(Recorded data)
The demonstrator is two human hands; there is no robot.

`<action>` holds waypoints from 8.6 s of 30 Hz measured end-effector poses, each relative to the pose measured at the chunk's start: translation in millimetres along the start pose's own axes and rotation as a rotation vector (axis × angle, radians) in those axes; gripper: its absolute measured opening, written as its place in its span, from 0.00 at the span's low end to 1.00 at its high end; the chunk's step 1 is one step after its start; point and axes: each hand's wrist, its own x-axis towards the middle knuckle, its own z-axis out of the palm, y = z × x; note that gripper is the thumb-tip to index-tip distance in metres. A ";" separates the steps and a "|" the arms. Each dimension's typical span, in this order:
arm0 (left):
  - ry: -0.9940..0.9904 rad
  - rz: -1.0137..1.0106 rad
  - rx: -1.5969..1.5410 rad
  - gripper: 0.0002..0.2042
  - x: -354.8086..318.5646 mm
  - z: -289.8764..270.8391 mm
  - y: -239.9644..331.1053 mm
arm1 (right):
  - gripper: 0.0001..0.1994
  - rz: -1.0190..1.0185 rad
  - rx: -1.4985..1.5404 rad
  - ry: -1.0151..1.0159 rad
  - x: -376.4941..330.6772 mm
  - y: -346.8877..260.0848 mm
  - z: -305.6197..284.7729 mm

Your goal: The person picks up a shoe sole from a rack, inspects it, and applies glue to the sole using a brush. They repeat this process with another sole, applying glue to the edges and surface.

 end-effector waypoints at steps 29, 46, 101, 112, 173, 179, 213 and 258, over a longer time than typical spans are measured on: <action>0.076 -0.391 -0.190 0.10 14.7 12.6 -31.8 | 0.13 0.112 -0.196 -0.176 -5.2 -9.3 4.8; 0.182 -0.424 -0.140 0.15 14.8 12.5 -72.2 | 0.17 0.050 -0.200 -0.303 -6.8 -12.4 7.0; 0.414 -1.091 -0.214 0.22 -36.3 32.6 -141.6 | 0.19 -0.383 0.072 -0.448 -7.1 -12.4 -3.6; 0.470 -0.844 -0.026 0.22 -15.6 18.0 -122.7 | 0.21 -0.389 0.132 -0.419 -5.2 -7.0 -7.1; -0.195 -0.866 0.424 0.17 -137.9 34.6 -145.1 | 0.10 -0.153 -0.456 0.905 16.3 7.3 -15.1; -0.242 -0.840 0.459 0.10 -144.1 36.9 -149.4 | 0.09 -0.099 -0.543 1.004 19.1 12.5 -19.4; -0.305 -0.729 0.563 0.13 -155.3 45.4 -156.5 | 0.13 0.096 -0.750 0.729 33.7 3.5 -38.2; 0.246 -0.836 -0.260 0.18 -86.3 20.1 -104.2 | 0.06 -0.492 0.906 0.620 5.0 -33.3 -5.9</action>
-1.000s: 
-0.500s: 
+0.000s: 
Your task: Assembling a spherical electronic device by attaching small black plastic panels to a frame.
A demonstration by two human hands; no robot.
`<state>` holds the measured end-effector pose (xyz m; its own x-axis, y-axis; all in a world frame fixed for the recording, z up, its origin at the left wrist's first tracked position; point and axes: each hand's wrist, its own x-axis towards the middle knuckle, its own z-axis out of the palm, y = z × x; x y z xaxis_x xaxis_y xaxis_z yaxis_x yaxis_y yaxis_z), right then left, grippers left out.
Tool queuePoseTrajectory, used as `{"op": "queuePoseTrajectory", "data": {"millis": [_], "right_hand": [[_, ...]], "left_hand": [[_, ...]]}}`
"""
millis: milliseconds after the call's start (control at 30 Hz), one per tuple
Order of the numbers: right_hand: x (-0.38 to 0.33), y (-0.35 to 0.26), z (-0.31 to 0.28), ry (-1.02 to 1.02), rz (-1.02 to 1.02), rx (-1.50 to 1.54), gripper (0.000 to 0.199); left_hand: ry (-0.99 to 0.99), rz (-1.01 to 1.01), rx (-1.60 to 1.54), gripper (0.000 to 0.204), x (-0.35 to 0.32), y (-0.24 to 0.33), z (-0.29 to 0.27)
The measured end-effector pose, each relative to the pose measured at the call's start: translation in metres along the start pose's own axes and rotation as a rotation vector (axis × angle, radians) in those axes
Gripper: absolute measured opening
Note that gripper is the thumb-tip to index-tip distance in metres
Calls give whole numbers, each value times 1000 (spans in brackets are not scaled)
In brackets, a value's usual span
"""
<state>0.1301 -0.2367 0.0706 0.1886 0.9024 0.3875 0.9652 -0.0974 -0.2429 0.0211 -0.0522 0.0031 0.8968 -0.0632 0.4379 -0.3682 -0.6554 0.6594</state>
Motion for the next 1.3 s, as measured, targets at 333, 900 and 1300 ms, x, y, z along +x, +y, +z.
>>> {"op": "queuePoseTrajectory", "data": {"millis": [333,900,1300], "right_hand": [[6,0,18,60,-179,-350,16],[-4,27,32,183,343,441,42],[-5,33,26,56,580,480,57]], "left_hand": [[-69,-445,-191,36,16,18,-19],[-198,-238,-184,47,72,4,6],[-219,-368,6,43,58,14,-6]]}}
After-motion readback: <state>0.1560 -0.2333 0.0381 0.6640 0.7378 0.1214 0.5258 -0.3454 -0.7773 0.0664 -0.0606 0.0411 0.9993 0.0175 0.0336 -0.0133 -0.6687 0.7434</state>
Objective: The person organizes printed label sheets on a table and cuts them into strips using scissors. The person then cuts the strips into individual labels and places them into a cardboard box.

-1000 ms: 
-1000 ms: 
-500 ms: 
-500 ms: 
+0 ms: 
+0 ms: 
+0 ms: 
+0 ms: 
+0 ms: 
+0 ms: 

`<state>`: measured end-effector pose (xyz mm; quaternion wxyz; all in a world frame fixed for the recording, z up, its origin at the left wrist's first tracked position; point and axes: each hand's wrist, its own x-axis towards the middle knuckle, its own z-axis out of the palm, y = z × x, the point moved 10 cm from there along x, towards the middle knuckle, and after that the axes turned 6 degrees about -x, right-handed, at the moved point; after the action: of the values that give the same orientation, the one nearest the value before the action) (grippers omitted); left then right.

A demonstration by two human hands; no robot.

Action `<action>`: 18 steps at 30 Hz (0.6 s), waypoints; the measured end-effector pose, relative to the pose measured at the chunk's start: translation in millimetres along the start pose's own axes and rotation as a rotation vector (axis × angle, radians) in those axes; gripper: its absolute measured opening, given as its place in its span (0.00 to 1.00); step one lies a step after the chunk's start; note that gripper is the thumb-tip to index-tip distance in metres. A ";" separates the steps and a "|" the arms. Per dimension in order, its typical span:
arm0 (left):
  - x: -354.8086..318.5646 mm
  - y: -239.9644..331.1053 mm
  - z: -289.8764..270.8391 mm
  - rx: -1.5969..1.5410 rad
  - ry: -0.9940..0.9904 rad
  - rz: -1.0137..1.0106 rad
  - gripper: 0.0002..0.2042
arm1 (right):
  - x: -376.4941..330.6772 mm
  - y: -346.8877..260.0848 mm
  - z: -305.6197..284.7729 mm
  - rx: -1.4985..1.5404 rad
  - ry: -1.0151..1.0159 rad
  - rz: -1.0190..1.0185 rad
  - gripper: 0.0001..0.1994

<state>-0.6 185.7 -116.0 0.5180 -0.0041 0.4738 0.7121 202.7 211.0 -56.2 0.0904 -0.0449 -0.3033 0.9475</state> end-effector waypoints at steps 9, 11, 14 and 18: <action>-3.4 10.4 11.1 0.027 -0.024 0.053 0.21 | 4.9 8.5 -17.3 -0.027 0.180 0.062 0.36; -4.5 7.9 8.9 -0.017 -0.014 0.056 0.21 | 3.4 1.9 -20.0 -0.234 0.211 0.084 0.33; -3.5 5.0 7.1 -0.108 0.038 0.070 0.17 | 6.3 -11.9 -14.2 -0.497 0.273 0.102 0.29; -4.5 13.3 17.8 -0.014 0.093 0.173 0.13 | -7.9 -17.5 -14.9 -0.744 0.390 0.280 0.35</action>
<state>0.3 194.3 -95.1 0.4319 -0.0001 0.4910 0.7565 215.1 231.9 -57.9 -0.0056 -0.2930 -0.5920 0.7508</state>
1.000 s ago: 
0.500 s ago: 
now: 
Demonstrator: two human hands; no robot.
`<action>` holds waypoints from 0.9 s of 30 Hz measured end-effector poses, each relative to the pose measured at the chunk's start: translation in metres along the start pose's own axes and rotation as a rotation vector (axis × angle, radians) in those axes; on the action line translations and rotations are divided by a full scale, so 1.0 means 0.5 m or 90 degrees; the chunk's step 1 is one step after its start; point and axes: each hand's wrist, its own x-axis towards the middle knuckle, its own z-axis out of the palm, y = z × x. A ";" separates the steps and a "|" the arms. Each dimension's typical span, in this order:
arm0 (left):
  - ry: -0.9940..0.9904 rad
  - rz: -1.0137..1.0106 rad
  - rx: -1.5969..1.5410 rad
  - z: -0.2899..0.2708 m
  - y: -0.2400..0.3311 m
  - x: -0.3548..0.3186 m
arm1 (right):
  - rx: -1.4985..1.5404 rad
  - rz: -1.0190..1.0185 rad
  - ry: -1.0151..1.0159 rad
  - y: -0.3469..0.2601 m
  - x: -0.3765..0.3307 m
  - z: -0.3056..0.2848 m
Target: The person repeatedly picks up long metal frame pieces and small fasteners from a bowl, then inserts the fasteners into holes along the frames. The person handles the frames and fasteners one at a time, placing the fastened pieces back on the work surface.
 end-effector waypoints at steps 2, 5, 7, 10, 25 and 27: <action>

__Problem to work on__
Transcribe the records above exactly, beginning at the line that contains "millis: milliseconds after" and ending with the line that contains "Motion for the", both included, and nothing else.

__Task solution__
millis: milliseconds after the call's start (control at 30 Hz), one per tuple
Order of the numbers: right_hand: x (-0.38 to 0.33), y (-0.35 to 0.26), z (-0.31 to 0.28), ry (-1.02 to 1.02), rz (-1.02 to 1.02), rx (-1.50 to 1.54), gripper (0.000 to 0.199); left_hand: ry (-0.99 to 0.99), rz (-1.01 to 1.01), rx (-1.60 to 1.54), gripper (0.000 to 0.204), x (-0.35 to 0.32), y (-0.24 to 0.33), z (-0.29 to 0.27)
The measured end-effector pose, each relative to the pose measured at the call's start: translation in metres along the start pose's own axes and rotation as a rotation vector (axis × angle, radians) in those axes
Gripper: absolute measured opening
Note that gripper is the thumb-tip to index-tip distance in metres
Calls give whole numbers, each value times 1000 (spans in brackets are not scaled)
In brackets, a value's usual span
"""
<state>0.1301 -0.2367 0.0706 0.1886 0.9024 0.3875 0.9652 -0.0974 -0.2429 0.0211 -0.0522 0.0031 0.8968 -0.0632 0.4379 -0.3682 -0.6554 0.6594</state>
Motion for the next 1.3 s, as measured, targets at 333, 900 and 1300 ms, x, y, z along +x, +y, +z.

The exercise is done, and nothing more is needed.